▶ Instructions to follow
The data must be returned exactly. No line may be left out.

▶ Recorded data

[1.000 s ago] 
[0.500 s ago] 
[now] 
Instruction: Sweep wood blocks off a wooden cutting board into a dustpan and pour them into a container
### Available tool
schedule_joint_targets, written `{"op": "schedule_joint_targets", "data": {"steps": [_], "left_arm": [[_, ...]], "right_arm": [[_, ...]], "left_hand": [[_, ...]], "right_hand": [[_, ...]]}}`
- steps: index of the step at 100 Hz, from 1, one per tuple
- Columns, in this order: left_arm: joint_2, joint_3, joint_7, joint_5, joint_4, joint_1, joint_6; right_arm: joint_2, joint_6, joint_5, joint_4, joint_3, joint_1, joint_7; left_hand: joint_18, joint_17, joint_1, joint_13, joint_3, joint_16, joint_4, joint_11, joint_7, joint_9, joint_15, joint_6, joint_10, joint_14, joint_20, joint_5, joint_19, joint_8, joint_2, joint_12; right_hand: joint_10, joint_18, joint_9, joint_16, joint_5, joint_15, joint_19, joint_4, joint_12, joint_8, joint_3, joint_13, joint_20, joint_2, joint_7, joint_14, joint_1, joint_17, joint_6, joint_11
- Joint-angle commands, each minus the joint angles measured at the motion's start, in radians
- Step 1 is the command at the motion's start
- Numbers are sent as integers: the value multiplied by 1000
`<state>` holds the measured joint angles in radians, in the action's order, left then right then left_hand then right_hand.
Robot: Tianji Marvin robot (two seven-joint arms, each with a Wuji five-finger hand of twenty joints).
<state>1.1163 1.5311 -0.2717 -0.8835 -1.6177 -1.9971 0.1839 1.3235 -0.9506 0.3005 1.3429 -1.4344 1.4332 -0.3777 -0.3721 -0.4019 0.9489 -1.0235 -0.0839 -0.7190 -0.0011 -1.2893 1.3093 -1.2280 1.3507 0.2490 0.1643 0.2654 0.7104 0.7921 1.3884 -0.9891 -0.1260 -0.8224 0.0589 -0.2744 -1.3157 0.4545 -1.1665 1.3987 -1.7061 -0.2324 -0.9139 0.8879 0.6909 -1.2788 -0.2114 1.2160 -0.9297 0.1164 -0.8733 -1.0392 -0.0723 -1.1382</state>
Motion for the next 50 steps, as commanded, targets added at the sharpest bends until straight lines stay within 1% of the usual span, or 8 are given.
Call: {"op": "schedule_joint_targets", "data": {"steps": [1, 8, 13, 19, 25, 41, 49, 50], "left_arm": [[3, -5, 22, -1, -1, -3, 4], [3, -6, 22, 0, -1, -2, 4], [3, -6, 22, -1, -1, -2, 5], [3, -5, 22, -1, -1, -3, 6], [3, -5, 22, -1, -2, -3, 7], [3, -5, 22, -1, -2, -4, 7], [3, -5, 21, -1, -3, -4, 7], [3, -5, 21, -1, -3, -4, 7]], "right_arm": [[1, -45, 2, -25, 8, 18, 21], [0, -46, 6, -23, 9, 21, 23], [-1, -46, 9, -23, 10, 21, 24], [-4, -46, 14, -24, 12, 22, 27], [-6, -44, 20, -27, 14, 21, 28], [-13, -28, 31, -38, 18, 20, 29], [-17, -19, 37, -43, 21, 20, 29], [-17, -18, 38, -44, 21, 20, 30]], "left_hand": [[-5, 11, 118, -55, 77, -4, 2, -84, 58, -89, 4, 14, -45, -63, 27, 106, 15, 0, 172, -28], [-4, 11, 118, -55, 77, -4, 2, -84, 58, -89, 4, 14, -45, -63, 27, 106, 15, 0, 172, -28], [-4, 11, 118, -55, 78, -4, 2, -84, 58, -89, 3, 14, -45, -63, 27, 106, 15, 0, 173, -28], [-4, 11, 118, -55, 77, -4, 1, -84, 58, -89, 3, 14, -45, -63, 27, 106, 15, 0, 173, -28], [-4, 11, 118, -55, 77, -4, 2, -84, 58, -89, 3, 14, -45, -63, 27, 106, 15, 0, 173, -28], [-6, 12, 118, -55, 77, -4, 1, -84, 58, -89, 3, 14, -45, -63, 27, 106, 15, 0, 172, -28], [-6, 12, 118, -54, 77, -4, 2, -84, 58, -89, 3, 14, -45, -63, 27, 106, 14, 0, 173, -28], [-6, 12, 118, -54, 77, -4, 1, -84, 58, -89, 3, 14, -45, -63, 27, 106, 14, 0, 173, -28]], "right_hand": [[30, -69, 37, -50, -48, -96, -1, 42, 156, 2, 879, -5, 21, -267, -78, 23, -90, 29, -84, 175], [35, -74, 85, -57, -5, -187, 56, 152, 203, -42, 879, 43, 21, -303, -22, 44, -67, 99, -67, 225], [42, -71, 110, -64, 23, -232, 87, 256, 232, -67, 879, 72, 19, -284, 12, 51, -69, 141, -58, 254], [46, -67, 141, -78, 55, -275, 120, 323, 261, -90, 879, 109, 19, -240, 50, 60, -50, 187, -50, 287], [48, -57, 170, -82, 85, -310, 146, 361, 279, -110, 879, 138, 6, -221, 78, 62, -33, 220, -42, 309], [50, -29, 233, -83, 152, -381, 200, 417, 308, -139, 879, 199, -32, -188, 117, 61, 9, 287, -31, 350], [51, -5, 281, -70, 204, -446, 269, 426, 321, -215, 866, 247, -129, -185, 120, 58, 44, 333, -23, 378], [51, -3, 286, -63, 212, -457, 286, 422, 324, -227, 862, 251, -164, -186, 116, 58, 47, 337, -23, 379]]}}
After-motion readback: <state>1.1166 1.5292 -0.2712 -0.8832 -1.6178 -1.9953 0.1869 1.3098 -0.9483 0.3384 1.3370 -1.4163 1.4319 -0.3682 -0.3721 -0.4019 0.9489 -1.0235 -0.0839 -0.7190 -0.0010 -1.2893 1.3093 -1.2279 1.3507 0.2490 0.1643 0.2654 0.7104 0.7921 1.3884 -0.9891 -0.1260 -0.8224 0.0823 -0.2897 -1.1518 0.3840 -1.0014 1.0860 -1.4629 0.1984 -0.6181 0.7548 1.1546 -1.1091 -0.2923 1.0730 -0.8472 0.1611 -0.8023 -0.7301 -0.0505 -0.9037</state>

▶ Solution to this exercise
[1.000 s ago] 
[0.500 s ago] 
[now] 
Instruction: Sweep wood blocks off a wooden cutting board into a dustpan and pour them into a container
### Available tool
schedule_joint_targets, written `{"op": "schedule_joint_targets", "data": {"steps": [_], "left_arm": [[_, ...]], "right_arm": [[_, ...]], "left_hand": [[_, ...]], "right_hand": [[_, ...]]}}`
- steps: index of the step at 100 Hz, from 1, one per tuple
- Columns, in this order: left_arm: joint_2, joint_3, joint_7, joint_5, joint_4, joint_1, joint_6; right_arm: joint_2, joint_6, joint_5, joint_4, joint_3, joint_1, joint_7; left_hand: joint_18, joint_17, joint_1, joint_13, joint_3, joint_16, joint_4, joint_11, joint_7, joint_9, joint_15, joint_6, joint_10, joint_14, joint_20, joint_5, joint_19, joint_8, joint_2, joint_12; right_hand: joint_10, joint_18, joint_9, joint_16, joint_5, joint_15, joint_19, joint_4, joint_12, joint_8, joint_3, joint_13, joint_20, joint_2, joint_7, joint_14, joint_1, joint_17, joint_6, joint_11
- Joint-angle commands, each minus the joint angles measured at the motion's start, in radians
- Step 1 is the command at the motion's start
- Numbers are sent as integers: the value multiplied by 1000
`<state>` holds the measured joint angles in radians, in the action's order, left then right then left_hand then right_hand.
Robot: Tianji Marvin robot (two seven-joint arms, each with a Wuji five-finger hand of twenty joints).
<state>1.1163 1.5311 -0.2717 -0.8835 -1.6177 -1.9971 0.1839 1.3235 -0.9506 0.3005 1.3429 -1.4344 1.4332 -0.3777 -0.3721 -0.4019 0.9489 -1.0235 -0.0839 -0.7190 -0.0011 -1.2893 1.3093 -1.2280 1.3507 0.2490 0.1643 0.2654 0.7104 0.7921 1.3884 -0.9891 -0.1260 -0.8224 0.0589 -0.2744 -1.3157 0.4545 -1.1665 1.3987 -1.7061 -0.2324 -0.9139 0.8879 0.6909 -1.2788 -0.2114 1.2160 -0.9297 0.1164 -0.8733 -1.0392 -0.0723 -1.1382</state>
Motion for the next 50 steps, as commanded, targets added at the sharpest bends until straight lines stay within 1% of the usual span, or 8 are given.
Call: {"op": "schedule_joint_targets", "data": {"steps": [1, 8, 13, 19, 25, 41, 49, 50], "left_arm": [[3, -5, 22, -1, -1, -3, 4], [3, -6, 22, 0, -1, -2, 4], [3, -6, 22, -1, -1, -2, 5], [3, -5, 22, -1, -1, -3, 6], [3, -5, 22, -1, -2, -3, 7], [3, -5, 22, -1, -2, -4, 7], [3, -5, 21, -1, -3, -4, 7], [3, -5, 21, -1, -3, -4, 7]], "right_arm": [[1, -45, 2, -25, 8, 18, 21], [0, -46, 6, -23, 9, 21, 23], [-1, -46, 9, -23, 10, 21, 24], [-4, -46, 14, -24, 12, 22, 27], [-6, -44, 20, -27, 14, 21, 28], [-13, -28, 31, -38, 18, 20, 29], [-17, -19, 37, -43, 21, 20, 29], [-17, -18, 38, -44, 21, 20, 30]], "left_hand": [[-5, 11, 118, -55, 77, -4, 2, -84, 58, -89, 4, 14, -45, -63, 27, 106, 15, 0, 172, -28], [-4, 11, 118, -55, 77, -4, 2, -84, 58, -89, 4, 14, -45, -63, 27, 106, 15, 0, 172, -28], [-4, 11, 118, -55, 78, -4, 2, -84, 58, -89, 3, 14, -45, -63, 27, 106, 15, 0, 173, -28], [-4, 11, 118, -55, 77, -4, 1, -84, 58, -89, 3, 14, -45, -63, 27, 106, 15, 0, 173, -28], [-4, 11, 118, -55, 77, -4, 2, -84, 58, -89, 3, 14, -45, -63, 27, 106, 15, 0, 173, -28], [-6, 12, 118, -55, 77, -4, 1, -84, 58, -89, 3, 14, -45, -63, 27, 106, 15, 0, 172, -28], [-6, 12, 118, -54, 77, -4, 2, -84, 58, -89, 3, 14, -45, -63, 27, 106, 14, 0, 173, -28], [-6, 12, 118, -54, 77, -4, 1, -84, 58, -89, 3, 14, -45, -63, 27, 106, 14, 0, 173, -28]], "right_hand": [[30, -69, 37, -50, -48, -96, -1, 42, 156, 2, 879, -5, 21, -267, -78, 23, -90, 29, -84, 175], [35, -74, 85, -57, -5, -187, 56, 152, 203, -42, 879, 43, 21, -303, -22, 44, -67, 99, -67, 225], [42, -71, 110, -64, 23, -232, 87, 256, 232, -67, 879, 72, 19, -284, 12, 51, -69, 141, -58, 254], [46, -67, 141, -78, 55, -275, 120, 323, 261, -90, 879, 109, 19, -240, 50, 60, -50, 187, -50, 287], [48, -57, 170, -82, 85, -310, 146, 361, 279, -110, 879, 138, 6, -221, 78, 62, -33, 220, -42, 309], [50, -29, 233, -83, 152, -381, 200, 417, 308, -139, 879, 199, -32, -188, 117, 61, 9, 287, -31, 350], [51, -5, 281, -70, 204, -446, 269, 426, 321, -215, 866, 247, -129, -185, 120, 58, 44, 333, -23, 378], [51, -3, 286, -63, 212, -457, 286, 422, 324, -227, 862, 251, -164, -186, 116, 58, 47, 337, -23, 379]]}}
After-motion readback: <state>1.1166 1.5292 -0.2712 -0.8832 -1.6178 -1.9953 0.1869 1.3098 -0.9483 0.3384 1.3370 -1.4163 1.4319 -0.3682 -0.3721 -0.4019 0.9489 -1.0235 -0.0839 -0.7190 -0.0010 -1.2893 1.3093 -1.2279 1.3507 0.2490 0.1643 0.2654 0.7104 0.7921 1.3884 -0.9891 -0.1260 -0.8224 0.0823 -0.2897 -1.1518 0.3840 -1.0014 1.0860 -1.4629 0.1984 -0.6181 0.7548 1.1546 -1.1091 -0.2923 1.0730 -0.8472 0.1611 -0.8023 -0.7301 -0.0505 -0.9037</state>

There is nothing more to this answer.